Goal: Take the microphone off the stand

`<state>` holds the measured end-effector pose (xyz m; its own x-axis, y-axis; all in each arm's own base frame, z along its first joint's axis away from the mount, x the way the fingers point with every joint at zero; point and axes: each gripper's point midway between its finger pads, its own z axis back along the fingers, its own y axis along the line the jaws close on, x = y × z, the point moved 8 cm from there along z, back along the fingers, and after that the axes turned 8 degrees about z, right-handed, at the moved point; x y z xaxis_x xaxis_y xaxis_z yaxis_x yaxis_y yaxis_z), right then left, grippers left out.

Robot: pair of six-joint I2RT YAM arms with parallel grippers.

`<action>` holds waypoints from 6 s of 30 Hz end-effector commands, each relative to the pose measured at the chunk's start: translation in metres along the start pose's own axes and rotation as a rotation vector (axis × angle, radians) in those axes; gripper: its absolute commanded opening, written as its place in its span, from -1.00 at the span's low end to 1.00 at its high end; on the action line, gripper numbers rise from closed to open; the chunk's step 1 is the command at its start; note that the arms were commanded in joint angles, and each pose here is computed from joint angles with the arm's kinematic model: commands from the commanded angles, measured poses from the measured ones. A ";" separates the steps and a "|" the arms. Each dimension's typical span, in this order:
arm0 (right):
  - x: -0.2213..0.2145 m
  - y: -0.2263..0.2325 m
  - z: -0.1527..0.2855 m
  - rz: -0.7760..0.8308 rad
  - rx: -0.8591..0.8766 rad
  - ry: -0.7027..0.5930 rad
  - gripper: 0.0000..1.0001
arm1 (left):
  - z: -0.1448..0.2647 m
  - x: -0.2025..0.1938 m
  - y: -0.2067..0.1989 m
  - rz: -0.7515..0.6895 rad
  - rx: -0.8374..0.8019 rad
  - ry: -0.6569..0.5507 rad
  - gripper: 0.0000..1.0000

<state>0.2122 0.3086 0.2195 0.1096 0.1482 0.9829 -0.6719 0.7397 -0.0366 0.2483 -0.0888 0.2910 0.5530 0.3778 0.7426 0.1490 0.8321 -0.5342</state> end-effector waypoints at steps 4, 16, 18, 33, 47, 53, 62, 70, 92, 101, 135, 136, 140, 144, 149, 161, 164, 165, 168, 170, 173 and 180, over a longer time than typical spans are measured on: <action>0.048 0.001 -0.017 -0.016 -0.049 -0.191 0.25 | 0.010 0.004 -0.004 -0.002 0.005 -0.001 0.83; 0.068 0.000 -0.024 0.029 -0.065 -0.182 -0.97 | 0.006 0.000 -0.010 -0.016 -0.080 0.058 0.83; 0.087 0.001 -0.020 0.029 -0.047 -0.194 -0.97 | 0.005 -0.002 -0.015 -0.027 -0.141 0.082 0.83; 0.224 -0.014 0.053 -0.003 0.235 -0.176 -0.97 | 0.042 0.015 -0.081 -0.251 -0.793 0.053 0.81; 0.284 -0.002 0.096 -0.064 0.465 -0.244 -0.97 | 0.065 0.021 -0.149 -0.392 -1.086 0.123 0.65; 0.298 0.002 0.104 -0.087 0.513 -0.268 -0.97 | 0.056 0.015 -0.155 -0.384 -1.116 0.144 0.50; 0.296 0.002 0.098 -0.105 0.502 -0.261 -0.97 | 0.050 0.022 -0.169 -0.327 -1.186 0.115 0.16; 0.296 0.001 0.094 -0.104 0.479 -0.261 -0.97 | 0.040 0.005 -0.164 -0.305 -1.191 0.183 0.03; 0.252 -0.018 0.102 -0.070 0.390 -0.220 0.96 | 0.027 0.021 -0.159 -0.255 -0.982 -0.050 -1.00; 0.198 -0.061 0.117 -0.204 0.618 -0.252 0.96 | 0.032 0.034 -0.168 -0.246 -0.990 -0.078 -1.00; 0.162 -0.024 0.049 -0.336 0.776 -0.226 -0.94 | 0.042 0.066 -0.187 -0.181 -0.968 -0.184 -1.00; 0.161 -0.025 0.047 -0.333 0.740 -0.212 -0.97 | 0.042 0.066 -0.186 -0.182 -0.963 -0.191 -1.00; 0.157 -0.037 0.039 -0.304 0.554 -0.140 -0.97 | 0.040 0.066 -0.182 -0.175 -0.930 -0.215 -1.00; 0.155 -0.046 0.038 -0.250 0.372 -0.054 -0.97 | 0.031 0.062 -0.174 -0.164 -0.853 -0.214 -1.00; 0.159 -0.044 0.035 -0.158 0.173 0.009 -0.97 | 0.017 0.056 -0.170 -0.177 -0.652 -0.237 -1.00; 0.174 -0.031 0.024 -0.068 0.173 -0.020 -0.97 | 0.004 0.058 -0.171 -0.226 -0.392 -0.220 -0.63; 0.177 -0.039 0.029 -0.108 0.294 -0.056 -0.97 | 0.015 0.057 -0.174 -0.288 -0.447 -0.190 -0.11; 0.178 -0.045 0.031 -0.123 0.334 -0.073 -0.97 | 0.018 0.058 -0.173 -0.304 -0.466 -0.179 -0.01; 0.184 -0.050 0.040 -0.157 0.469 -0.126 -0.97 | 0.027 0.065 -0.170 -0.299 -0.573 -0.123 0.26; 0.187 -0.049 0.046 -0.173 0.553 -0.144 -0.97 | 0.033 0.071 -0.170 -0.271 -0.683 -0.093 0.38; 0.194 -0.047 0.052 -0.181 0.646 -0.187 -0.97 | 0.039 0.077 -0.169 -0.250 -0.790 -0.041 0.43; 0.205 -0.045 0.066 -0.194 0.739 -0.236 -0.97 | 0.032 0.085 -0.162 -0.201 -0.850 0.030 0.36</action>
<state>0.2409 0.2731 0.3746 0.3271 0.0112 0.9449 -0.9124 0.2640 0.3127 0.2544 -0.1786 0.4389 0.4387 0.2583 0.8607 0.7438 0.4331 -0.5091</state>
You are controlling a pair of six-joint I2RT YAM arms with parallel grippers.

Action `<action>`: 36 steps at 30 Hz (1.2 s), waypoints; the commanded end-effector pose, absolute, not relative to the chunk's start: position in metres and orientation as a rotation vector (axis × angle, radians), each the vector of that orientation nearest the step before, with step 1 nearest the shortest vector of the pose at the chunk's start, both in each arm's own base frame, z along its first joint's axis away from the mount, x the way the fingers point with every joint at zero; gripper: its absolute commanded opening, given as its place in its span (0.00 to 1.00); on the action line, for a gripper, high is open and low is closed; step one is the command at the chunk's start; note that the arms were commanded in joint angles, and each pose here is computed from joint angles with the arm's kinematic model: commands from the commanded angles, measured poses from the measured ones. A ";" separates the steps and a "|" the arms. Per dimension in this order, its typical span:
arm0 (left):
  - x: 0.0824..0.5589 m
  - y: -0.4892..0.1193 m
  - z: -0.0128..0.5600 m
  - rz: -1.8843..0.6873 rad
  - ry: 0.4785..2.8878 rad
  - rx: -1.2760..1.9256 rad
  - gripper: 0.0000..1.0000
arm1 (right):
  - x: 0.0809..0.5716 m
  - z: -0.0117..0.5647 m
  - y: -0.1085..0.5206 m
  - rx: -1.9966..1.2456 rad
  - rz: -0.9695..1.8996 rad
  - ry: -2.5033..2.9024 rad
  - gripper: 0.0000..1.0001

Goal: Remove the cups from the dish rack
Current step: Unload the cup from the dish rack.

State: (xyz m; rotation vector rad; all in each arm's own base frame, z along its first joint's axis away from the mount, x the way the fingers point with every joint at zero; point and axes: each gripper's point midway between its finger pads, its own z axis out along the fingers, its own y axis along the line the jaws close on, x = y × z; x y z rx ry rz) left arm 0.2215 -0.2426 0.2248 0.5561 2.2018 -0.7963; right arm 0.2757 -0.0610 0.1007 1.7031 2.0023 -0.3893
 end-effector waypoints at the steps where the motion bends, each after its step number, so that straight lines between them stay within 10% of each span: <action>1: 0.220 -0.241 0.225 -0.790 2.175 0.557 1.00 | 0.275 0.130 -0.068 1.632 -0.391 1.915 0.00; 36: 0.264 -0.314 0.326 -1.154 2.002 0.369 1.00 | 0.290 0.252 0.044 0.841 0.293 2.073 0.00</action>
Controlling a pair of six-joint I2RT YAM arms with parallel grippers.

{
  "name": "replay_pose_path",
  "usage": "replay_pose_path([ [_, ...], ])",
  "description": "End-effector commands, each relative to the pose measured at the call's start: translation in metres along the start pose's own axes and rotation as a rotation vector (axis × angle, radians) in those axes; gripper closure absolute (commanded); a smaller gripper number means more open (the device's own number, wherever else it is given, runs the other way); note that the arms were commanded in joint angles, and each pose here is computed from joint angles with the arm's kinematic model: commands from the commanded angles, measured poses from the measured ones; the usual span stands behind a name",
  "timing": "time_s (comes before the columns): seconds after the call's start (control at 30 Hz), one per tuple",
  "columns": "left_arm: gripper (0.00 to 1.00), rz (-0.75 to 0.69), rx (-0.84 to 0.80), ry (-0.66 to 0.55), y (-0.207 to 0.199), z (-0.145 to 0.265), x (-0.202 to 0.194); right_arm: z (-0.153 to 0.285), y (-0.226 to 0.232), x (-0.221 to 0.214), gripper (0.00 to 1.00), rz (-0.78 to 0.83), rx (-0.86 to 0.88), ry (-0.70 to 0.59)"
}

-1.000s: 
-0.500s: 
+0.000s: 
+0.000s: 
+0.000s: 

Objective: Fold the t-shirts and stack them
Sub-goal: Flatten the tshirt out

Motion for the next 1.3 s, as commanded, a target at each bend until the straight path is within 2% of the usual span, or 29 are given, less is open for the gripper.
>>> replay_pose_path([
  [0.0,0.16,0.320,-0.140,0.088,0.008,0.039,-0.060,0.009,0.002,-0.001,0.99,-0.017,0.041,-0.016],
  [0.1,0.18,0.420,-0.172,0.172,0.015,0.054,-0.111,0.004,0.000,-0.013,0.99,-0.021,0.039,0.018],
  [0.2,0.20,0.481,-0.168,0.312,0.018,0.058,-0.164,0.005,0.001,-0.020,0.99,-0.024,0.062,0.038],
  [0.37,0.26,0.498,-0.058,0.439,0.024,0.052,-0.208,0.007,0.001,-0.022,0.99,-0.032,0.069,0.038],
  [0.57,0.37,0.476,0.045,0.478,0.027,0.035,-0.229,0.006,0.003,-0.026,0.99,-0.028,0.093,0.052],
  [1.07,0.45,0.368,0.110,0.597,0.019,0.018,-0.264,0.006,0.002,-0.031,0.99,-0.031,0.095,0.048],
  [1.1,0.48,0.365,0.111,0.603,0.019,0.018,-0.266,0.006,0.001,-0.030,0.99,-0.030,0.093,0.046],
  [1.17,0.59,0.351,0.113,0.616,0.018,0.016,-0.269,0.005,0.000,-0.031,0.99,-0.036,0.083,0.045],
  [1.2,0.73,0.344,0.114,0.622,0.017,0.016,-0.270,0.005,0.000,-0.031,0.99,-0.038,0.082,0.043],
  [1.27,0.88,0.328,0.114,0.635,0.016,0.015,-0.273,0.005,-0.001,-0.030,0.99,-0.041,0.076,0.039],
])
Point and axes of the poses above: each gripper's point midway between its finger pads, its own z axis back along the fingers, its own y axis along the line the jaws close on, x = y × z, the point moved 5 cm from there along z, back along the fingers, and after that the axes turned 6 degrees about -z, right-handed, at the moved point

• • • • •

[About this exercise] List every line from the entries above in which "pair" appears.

[Solution to this problem]
Robot: pair of six-joint I2RT YAM arms with parallel grippers.
You are controlling a pair of six-joint I2RT YAM arms with parallel grippers.
Controlling a pair of six-joint I2RT YAM arms with parallel grippers.

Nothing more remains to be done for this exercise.